利用には審査があり、収入・資産等の要件を満たす必要があります。

1. 利用のための主な要件

法テラスの立替制度(民事法律扶助)を利用するには、主に次の要件を満たす必要があります。

・収入・資産が一定基準以下であること(本人のほか、原則として配偶者の収入・資産も確認対象になります)。

・勝訴の見込みがないとはいえないこと(法定後見の申立てでは、後見開始等の審判が認められる見込みがあることを含みます)。

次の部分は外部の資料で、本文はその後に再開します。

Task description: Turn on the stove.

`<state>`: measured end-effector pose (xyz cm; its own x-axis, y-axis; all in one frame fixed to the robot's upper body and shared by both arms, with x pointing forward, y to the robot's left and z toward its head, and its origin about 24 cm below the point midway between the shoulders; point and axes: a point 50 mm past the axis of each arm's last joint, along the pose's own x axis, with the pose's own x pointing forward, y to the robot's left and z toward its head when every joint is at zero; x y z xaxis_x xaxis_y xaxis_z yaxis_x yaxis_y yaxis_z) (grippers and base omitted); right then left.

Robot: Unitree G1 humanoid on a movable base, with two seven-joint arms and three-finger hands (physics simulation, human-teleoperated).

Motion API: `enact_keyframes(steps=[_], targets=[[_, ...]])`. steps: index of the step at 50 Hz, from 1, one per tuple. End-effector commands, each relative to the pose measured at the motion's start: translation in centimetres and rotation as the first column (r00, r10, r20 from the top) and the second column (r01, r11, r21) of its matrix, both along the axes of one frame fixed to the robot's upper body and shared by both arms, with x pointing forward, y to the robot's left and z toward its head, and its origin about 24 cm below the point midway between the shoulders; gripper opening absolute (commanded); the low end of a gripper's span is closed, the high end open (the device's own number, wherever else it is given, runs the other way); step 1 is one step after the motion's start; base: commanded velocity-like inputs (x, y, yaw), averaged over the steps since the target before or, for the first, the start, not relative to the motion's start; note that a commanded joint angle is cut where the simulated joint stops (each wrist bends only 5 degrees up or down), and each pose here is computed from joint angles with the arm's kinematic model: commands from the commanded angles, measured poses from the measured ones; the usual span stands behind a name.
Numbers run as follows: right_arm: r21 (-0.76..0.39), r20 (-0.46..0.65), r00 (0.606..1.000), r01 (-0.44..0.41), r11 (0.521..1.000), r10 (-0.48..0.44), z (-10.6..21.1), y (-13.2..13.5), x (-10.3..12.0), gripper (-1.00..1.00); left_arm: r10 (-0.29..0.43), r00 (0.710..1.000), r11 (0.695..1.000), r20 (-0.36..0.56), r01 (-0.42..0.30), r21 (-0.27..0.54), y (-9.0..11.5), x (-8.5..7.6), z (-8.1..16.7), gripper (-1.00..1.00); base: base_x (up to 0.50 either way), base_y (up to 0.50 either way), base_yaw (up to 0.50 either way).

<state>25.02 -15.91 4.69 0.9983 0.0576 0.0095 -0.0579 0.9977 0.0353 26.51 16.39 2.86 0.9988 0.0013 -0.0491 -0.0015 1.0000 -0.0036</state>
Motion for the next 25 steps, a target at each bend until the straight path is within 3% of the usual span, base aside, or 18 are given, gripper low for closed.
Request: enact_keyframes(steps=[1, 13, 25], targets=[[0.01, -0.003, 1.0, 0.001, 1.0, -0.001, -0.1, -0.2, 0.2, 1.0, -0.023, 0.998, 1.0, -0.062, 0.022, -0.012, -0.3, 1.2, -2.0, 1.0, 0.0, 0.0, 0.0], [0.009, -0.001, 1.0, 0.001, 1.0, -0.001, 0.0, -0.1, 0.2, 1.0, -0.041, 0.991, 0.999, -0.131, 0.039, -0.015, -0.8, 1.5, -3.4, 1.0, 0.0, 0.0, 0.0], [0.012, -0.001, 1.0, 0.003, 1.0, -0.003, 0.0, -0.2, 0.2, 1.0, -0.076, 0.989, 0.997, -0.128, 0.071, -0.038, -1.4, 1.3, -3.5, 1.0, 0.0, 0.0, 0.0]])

・民事法律扶助の趣旨に適すること(制度趣旨に反する利用目的でないこと等)。

2. 利用の主な手順

1. 相談予約:法テラス・サポートダイヤル等に連絡し、相談先(法テラス地方事務所、または法テラス利用可能な契約弁護士・司法書士)を確認・予約します。

2. 無料法律相談:専門家と面談し、法定後見申立ての必要性、方針、法テラス利用の可否を確認します。

3. 審査・援助決定:収入証明書等の必要書類を提出し、法テラスの審査を受けます。

4. 申立て準備・申立て:援助決定後、弁護士・司法書士が申立書類の作成・収集を進め、家庭裁判所への

申立てを行います。

3. 費用の支払い(償還)

・立替対象:弁護士・司法書士費用(着手金等)や、申立てに必要な実費(印紙代・郵便切手代・戸籍関係書類の取得費用等)が対象となる場合があります。

・実費のみの立替えは原則できないため、事件全体として法テラス利用の可否を確認する必要があります。

・返済(償還):立替えを受けた費用は、原則として分割で法テラスへ返済します。返済額は事案や収入状況等を踏まえて法テラスが決定します。

・生活保護受給者等については、申請により返済の猶予・免除が認められる場合があります。

4. 注意点(法定後見申立てで特に確認したい点)

・鑑定料の扱い:医師による鑑定が必要となる場合、鑑定料が発生することがあります。立替えの可否・範囲は事案や法テラスの決定によるため、事前確認が必要です。

・後見人報酬:家庭裁判所が決定する後見人等の報酬は、原則として法テラスの立替対象ではなく、ご本人の財産から支払われます。

・申立費用全額が必ず立替対象になるとは限らないため、担当の弁護士・司法書士または法テラスに事前確認してください。

5. 相談時に準備しておくとよいもの(例)

・本人の収入・資産が分かる資料(年金額、預貯金、生活保護受給の有無など)

・本人の診断書(ある場合)または受診状況が分かる資料

・親族関係・連絡先のメモ

・困っている内容(預金管理、施設契約、介護サービス契約、費用支払い等)の整理メモ

※本書は一般的なご案内です。実際の利用可否・必要書類・立替範囲・返済条件は、法テラスの審査内容、地域、事案の内容、担当専門職により異なります。

※最新情報は法テラスの公式案内をご確認ください。